═══ Given material
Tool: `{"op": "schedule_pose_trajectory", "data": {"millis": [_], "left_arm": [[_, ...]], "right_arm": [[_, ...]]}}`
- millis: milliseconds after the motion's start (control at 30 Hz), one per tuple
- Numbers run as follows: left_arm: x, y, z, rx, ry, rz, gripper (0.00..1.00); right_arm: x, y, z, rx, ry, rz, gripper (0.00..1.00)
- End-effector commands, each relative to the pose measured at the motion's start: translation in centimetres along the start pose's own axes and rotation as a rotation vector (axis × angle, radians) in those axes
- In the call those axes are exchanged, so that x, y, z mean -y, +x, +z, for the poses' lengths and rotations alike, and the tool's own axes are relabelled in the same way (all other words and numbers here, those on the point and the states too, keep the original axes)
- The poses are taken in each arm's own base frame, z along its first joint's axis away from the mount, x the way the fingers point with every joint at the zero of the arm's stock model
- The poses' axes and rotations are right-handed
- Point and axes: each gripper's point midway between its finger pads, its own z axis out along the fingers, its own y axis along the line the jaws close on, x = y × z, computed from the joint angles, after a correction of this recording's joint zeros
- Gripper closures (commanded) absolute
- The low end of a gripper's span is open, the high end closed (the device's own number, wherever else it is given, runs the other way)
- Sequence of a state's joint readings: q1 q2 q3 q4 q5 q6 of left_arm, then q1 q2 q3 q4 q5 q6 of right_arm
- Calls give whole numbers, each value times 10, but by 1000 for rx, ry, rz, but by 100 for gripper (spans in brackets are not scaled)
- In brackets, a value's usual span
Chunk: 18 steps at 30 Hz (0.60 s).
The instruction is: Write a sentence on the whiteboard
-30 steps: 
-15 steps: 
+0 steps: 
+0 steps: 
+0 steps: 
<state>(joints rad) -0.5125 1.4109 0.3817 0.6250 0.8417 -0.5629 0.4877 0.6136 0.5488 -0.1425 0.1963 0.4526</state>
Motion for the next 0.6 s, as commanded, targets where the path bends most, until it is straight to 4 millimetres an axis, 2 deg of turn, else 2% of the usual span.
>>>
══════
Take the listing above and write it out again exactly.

Tool: `{"op": "schedule_pose_trajectory", "data": {"millis": [_], "left_arm": [[_, ...]], "right_arm": [[_, ...]]}}`
- millis: milliseconds after the motion's start (control at 30 Hz), one per tuple
- Numbers run as follows: left_arm: x, y, z, rx, ry, rz, gripper (0.00..1.00); right_arm: x, y, z, rx, ry, rz, gripper (0.00..1.00)
- End-effector commands, each relative to the pose measured at the motion's start: translation in centimetres along the start pose's own axes and rotation as a rotation vector (axis × angle, radians) in those axes
- In the call those axes are exchanged, so that x, y, z mean -y, +x, +z, for the poses' lengths and rotations alike, and the tool's own axes are relabelled in the same way (all other words and numbers here, those on the point and the states too, keep the original axes)
- The poses are taken in each arm's own base frame, z along its first joint's axis away from the mount, x the way the fingers point with every joint at the zero of the arm's stock model
- The poses' axes and rotations are right-handed
- Point and axes: each gripper's point midway between its finger pads, its own z axis out along the fingers, its own y axis along the line the jaws close on, x = y × z, computed from the joint angles, after a correction of this recording's joint zeros
- Gripper closures (commanded) absolute
- The low end of a gripper's span is open, the high end closed (the device's own number, wherever else it is given, runs the other way)
- Sequence of a state's joint readings: q1 q2 q3 q4 q5 q6 of left_arm, then q1 q2 q3 q4 q5 q6 of right_arm
- Calls give whole numbers, each value times 10, but by 1000 for rx, ry, rz, but by 100 for gripper (spans in brackets are not scaled)
- In brackets, a value's usual span
Chunk: 18 steps at 30 Hz (0.60 s).
The instruction is: Write a sentence on the whiteboard
-30 steps: 
-15 steps: 
+0 steps: 
+0 steps: 
+0 steps: 
<state>(joints rad) -0.5125 1.4109 0.3817 0.6250 0.8417 -0.5629 0.4877 0.6136 0.5488 -0.1425 0.1963 0.4526</state>
Motion for the next 0.6 s, as commanded, targets where the path bends most, until it is straight to 4 millimetres an axis, 2 deg of turn, else 2% of the usual span.
>>>

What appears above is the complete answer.